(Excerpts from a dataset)
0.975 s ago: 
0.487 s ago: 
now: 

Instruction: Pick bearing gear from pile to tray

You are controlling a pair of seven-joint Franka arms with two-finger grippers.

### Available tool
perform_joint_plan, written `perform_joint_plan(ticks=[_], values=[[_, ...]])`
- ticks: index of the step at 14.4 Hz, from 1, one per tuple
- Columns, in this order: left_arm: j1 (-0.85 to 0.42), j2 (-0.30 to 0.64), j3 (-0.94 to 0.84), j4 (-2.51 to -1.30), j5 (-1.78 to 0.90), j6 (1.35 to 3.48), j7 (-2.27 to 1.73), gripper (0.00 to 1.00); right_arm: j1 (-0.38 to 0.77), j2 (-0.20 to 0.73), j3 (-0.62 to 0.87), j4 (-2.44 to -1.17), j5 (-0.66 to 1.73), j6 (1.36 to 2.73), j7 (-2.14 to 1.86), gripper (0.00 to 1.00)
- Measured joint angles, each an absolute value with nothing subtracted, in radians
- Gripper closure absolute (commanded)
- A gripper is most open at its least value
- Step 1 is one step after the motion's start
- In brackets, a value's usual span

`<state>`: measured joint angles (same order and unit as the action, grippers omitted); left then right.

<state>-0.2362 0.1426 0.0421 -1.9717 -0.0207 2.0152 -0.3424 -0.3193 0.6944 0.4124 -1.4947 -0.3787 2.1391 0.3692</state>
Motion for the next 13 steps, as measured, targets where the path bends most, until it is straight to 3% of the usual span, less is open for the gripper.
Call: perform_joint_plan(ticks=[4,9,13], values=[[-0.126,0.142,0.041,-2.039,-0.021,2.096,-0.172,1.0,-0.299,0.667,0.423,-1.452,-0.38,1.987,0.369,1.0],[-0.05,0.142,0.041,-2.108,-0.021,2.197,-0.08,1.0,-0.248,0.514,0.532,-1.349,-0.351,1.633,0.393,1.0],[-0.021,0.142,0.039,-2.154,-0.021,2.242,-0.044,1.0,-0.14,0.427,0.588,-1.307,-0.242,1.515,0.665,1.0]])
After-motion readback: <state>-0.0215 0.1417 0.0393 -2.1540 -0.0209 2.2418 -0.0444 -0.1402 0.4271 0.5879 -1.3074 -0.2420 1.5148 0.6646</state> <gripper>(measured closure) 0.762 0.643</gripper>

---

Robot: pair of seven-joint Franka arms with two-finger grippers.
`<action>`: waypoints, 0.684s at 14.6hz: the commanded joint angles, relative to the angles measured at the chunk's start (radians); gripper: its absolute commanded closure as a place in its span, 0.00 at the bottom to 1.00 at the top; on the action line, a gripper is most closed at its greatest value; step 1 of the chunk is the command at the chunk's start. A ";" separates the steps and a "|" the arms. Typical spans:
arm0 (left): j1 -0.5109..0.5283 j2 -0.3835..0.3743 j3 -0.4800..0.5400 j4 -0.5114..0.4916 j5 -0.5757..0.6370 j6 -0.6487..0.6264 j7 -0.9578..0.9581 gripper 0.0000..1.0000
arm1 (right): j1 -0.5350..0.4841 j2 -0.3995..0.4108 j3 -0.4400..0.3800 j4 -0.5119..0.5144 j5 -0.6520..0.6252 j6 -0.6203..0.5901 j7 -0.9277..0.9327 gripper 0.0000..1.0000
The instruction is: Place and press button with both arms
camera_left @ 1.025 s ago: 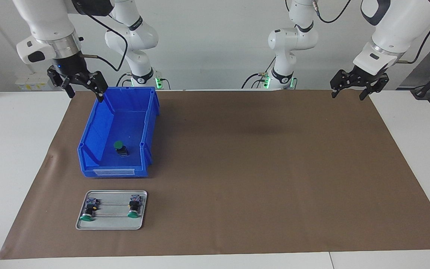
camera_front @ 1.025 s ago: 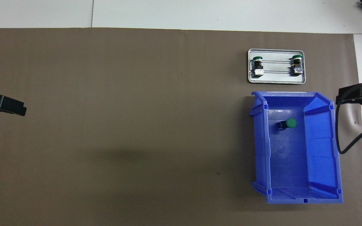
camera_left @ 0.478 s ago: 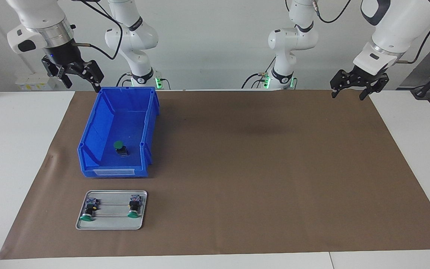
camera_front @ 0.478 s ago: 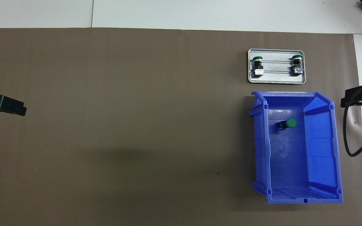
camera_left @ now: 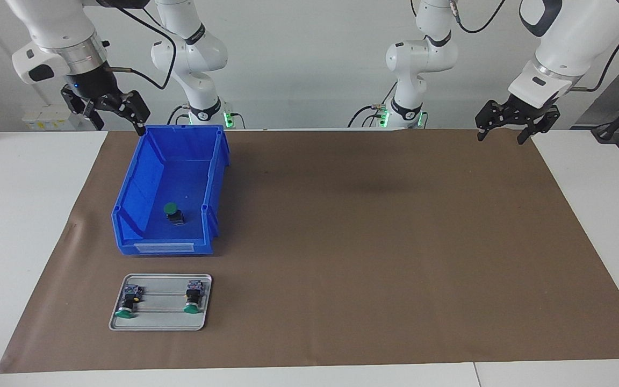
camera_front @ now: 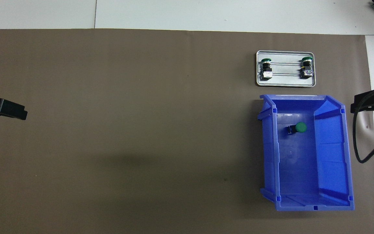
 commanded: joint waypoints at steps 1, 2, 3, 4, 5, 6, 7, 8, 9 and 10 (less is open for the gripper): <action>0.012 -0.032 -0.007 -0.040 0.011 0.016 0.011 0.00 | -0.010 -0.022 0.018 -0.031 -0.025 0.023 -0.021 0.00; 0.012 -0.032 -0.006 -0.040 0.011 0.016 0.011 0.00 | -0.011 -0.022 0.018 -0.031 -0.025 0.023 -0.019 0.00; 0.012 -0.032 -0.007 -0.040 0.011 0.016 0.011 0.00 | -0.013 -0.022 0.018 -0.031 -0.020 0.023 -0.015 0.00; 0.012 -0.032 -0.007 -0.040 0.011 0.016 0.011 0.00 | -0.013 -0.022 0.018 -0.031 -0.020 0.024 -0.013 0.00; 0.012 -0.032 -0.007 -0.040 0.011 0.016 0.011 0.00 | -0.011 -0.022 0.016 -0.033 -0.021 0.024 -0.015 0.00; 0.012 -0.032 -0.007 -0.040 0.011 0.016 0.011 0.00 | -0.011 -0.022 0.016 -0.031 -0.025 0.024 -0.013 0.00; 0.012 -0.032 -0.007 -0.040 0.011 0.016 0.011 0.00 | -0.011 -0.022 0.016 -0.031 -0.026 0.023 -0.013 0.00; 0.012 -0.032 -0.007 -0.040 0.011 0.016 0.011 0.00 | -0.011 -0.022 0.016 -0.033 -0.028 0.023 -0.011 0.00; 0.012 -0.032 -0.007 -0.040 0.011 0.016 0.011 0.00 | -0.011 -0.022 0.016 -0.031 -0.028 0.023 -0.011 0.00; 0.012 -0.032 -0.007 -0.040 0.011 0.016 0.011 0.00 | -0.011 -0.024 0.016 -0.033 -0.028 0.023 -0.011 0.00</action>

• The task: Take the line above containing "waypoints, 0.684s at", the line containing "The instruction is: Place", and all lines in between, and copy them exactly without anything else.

• Result for this task:
`<action>`: waypoints, 0.684s at 14.6hz: the commanded joint angles, relative to the angles measured at the chunk's start (radians); gripper: its absolute commanded closure as a place in its span, 0.00 at the bottom to 1.00 at the top; on the action line, a gripper is most closed at its greatest value; step 1 of the chunk is the command at the chunk's start. A ";" separates the steps and a "|" the arms. Typical spans:
arm0 (left): j1 -0.5109..0.5283 j2 -0.3835..0.3743 j3 -0.4800..0.5400 j4 -0.5114..0.4916 j5 -0.5757..0.6370 j6 -0.6487..0.6264 j7 -0.9578..0.9581 gripper 0.0000..1.0000
arm1 (right): j1 -0.5350..0.4841 j2 -0.3995..0.4108 j3 -0.4400..0.3800 j4 -0.5119..0.5144 j5 -0.6520..0.6252 j6 -0.6203..0.5901 j7 -0.9277..0.9327 gripper 0.0000..1.0000
The instruction is: Place and press button with both arms

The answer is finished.